TASK INSTRUCTIONS:
Write out each line of the material exactly as given, and drop the images.
-------------------------
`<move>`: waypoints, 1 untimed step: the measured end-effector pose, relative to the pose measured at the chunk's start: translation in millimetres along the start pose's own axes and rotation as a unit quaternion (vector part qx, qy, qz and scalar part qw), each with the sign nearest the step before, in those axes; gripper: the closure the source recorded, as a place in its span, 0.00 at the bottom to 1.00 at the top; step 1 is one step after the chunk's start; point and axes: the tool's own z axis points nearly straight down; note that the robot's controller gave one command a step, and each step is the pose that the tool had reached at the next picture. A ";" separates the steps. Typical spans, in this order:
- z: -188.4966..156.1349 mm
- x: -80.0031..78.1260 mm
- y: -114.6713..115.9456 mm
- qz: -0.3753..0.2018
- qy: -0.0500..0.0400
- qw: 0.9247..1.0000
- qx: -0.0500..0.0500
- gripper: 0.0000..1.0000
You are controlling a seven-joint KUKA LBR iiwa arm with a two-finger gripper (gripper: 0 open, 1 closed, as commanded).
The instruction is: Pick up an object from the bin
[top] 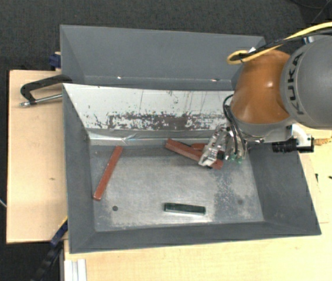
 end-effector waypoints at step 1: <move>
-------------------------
OUTPUT:
`<move>`: waypoints, 1 untimed step: the measured end-effector pose, relative to the pose measured at the chunk's start: translation in millimetres along the start pose's own axes and rotation as a unit quaternion (vector part qx, qy, qz and scalar part qw), each with the sign nearest the step before, in those axes; gripper: the closure the source recorded, as a place in its span, 0.00 at the bottom to 1.00 at the top; step 1 is one step after the chunk's start; point and axes: the tool's own z axis points nearly straight down; note that the robot's controller gave one command a step, and each step is the pose that the tool had reached at the next picture. A ";" separates the steps. Typical spans, in this order:
- z: -188.4966..156.1349 mm
- x: -80.0031..78.1260 mm
- y: -114.6713..115.9456 mm
- qz: -0.3753..0.2018
- qy: -0.0500..0.0400
- qw: 0.9247..1.0000
- qx: -0.0500..0.0500
- gripper: 0.0000..1.0000
You are controlling a seven-joint KUKA LBR iiwa arm with a two-finger gripper (gripper: 0 open, 1 closed, as commanded).
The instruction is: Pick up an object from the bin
[top] 
 end-effector waypoints at step 1: <move>

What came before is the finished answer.